» **Task**
Among the entries below, how many lines contain "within"? Answer with the number only.
[Start of section]
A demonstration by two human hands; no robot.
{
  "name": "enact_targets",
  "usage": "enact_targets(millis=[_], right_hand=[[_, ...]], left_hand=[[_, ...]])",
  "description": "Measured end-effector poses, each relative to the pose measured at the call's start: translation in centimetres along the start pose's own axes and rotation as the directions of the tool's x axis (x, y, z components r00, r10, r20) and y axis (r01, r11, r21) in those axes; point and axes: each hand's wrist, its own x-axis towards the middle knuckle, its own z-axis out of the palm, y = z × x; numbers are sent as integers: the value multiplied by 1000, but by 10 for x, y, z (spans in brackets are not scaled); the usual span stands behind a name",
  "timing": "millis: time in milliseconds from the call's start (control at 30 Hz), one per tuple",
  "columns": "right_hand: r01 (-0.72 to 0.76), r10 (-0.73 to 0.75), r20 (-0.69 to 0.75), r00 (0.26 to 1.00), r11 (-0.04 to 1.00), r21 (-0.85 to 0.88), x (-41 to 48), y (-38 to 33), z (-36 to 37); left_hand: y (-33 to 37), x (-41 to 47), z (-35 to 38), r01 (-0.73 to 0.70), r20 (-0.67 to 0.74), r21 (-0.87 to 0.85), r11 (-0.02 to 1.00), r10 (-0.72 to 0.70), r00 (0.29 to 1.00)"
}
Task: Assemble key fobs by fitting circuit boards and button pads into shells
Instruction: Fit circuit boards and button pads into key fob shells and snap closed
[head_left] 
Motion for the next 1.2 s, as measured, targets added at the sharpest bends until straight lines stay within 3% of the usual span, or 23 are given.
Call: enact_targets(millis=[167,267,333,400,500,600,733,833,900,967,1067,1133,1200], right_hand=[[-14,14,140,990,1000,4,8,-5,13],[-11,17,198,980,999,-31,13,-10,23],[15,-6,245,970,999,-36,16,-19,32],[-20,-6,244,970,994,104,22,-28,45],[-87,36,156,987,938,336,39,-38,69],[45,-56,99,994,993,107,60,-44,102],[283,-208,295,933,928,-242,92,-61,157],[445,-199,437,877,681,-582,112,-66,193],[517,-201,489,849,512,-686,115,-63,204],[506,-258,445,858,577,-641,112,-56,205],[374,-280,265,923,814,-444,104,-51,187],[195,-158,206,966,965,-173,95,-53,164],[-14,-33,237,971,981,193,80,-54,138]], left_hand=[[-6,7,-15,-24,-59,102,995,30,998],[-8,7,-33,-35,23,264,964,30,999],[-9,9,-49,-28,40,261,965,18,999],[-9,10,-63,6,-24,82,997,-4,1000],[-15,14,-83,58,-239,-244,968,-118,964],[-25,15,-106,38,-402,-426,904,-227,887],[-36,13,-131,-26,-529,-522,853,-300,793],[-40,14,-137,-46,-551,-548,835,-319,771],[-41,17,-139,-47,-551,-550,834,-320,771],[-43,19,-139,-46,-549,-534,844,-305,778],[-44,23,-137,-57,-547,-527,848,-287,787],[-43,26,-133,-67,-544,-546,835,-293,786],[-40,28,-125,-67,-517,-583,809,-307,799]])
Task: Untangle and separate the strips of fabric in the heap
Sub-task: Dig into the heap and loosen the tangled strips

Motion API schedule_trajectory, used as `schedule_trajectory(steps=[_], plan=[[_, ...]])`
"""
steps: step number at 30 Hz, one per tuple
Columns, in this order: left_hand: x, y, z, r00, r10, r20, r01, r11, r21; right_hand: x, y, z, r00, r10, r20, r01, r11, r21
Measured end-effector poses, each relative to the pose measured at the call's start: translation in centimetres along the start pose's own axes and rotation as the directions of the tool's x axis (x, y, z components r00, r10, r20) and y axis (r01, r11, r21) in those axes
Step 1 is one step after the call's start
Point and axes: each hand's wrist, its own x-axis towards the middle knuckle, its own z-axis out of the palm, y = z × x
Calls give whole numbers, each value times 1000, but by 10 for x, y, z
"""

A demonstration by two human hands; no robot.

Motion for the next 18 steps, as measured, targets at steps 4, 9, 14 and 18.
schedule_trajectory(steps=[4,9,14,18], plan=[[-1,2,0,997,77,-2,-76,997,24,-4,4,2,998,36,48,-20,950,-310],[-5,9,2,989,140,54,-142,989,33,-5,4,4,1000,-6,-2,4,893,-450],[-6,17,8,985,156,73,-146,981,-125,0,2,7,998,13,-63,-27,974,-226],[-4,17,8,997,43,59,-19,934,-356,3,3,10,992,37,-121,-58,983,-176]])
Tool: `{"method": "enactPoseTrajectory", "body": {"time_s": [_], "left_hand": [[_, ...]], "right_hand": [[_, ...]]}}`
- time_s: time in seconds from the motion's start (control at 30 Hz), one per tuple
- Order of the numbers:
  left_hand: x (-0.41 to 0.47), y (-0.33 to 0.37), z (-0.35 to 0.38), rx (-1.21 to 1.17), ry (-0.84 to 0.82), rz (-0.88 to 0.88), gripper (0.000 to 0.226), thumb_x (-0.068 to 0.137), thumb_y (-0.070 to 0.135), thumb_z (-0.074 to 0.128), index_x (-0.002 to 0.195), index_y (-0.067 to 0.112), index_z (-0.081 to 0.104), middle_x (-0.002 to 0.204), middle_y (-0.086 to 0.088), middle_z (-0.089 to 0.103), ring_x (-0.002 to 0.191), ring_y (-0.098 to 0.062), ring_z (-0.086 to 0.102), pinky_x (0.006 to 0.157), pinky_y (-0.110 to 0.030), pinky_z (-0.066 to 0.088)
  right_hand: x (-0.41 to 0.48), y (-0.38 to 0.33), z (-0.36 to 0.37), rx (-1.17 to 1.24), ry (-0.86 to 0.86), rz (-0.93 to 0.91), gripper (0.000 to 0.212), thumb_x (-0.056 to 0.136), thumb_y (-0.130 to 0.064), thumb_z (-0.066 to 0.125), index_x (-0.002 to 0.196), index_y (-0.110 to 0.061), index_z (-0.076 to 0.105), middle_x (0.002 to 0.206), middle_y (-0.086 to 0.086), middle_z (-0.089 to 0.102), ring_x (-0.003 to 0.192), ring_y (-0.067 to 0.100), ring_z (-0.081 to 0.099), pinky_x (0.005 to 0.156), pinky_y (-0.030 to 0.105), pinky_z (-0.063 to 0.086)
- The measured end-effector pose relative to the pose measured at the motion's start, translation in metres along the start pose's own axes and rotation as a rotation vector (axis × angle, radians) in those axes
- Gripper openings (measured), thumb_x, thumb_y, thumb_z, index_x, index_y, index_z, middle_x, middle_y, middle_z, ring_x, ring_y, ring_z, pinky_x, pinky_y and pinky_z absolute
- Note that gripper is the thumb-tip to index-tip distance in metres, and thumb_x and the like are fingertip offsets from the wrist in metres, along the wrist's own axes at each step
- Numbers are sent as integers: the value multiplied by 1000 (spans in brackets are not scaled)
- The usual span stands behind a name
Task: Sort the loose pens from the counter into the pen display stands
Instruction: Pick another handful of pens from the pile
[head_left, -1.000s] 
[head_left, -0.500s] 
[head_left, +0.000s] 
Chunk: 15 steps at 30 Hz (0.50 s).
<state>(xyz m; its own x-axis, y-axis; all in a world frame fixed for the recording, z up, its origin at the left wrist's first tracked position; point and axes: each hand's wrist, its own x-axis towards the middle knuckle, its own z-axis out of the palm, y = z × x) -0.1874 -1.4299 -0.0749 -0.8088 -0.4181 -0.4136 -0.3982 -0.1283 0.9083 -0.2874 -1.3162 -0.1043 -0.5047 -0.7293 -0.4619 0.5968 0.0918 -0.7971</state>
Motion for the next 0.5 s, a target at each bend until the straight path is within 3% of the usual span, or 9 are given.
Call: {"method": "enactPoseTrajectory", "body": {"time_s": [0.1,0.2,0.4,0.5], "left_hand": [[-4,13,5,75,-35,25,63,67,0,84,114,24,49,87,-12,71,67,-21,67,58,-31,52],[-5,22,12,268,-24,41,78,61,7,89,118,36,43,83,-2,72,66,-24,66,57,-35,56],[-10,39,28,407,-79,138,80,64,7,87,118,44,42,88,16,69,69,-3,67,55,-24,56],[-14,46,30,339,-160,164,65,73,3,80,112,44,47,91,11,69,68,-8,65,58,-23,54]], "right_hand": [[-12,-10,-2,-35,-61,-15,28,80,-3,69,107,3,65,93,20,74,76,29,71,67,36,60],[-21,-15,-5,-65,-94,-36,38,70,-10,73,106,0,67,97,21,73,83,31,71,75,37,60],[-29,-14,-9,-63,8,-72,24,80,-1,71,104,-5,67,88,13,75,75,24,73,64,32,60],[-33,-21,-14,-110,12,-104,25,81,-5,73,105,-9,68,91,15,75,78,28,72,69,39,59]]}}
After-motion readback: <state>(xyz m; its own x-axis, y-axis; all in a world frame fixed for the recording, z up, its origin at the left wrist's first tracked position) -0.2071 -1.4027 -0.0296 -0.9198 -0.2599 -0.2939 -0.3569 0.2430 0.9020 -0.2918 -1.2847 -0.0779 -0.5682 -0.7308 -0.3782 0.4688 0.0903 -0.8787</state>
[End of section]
» **Expected output**
2